WHAT THE TASK ASKS: There is one span to output from the data below: the lines starting at the line with "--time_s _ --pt" and ending at the line with "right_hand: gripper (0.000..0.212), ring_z". Output it exactly, ends included, nothing more.

STORED DATA:

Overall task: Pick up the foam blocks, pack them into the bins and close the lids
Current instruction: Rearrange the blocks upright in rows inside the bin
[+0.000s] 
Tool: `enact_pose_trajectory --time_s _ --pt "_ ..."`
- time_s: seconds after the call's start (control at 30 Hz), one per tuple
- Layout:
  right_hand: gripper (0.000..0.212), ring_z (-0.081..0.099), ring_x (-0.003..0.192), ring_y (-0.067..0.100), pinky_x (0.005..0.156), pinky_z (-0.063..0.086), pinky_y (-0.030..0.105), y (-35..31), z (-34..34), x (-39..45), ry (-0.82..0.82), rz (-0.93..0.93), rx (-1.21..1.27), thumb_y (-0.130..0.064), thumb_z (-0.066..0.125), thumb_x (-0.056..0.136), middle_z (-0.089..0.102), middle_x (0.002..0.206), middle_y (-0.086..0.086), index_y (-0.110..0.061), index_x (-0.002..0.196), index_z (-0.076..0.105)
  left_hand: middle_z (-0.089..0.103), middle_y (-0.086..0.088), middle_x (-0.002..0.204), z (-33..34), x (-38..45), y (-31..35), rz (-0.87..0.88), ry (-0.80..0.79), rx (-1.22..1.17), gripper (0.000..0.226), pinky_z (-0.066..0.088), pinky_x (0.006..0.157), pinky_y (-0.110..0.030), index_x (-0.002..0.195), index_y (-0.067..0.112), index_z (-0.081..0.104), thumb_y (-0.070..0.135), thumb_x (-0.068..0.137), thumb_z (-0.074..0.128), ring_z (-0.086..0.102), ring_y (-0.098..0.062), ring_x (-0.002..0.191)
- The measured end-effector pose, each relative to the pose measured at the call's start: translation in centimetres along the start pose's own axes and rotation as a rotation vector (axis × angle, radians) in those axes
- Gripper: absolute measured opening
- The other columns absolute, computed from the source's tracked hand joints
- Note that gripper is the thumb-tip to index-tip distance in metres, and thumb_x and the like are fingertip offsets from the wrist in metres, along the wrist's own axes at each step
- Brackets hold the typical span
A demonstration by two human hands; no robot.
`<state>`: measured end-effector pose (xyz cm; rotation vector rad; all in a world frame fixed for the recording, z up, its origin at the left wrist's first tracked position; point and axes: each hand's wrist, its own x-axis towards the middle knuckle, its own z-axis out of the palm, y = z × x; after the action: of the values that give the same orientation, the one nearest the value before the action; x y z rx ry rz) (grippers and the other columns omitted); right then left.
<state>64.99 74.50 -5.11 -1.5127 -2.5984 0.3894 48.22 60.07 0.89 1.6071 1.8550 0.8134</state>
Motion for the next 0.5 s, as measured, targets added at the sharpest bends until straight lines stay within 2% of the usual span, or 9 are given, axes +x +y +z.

TASK ANSWER:
Tool: `enact_pose_trajectory --time_s _ --pt "_ ..."`
- time_s: seconds after the call's start (control at 30 Hz), one per tuple
- Layout:
  right_hand: gripper (0.000..0.212), ring_z (-0.081..0.099), ring_x (-0.003..0.192), ring_y (-0.067..0.100), pinky_x (0.005..0.156), pinky_z (-0.063..0.086), pinky_y (-0.030..0.105), y (-35..31), z (-34..34), x (-39..45), ry (-0.82..0.82), rz (-0.93..0.93), rx (-1.21..1.27), thumb_y (-0.130..0.064), thumb_z (-0.066..0.125), thumb_x (-0.056..0.136), middle_z (-0.089..0.102), middle_x (0.002..0.206), middle_y (-0.086..0.086), index_y (-0.110..0.061), index_x (-0.002..0.196), index_z (-0.076..0.105)

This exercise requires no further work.